> _WHAT IS REQUIRED_
Pull out of the data below the stretch of lines bounded by the one containing "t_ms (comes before" and the one containing "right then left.", both bounds included, unchanged.

> _DATA EXCERPT_

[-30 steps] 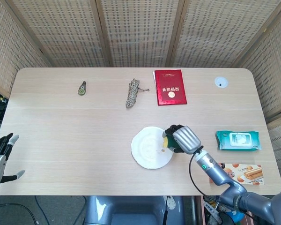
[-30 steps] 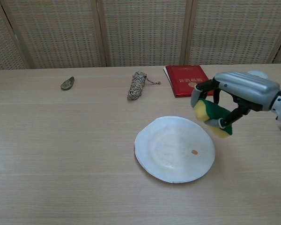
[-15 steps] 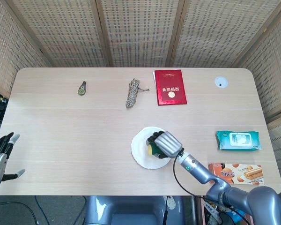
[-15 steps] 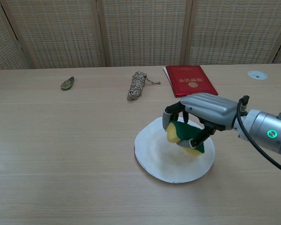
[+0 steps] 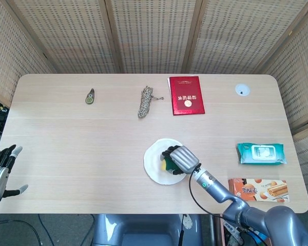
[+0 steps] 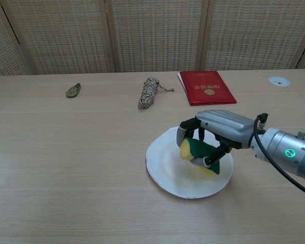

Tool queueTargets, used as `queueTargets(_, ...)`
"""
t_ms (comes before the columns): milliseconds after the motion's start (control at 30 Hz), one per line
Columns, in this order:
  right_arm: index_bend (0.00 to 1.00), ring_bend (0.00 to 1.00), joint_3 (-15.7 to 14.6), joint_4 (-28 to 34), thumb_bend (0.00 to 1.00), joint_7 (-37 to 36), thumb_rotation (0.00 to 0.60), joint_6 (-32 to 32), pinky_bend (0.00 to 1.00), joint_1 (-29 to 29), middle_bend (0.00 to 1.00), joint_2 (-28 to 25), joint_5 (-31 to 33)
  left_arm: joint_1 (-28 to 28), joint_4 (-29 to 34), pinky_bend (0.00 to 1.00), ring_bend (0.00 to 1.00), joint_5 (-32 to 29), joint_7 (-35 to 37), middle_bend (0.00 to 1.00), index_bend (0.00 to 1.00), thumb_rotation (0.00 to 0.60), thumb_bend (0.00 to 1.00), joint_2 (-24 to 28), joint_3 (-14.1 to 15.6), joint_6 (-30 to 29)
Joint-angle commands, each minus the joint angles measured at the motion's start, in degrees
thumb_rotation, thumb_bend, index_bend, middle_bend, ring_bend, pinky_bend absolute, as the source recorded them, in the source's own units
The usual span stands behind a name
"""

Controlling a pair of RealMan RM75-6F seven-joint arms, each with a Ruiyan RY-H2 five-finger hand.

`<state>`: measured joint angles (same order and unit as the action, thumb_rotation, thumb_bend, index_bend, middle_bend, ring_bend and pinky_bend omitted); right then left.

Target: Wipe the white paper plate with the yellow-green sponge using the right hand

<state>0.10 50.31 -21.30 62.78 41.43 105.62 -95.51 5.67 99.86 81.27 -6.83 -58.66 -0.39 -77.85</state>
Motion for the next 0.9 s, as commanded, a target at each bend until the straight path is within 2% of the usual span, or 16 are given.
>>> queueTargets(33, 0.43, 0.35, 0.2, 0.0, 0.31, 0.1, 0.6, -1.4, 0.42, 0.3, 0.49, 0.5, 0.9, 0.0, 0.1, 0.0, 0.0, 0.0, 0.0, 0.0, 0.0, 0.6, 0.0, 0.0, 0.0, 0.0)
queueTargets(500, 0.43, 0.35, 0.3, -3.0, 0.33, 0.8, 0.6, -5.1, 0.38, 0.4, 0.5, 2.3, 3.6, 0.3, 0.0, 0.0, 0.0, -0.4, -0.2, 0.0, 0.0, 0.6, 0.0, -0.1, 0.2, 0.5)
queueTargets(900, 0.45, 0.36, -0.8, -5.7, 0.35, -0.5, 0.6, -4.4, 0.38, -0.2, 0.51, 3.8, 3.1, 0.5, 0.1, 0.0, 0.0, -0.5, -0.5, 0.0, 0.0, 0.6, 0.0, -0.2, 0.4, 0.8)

> _COMPLETED EXERCISE_
t_ms (comes before the columns): milliseconds after the motion's start (control at 30 Hz), one per line
Columns, in this order:
  right_arm: index_bend (0.00 to 1.00), ring_bend (0.00 to 1.00), joint_3 (-15.7 to 14.6), joint_4 (-28 to 34), thumb_bend (0.00 to 1.00), joint_7 (-37 to 36), thumb_rotation (0.00 to 0.60), joint_6 (-32 to 32), pinky_bend (0.00 to 1.00), joint_1 (-29 to 29), middle_bend (0.00 to 1.00), joint_2 (-28 to 25), joint_5 (-31 to 33)
  left_arm: joint_1 (-28 to 28), joint_4 (-29 to 34), pinky_bend (0.00 to 1.00), ring_bend (0.00 to 1.00), joint_5 (-32 to 29), joint_7 (-35 to 37), middle_bend (0.00 to 1.00), index_bend (0.00 to 1.00), thumb_rotation (0.00 to 0.60), thumb_bend (0.00 to 1.00), joint_2 (-24 to 28), joint_3 (-14.1 to 15.6), joint_6 (-30 to 29)
Joint-angle commands, each minus the joint angles measured at the motion's start, in degrees
thumb_rotation, thumb_bend, index_bend, middle_bend, ring_bend, pinky_bend absolute, as the source recorded them, in the source's own units
The usual span stands behind a name
"""

Controlling a pair of RealMan RM75-6F seven-joint arms, each with a Ruiyan RY-H2 five-finger hand.

`<state>`: measured joint angles (same order and unit as the action, thumb_rotation, thumb_bend, index_bend, middle_bend, ring_bend and pinky_bend omitted); right then left.

The answer has been fully written out.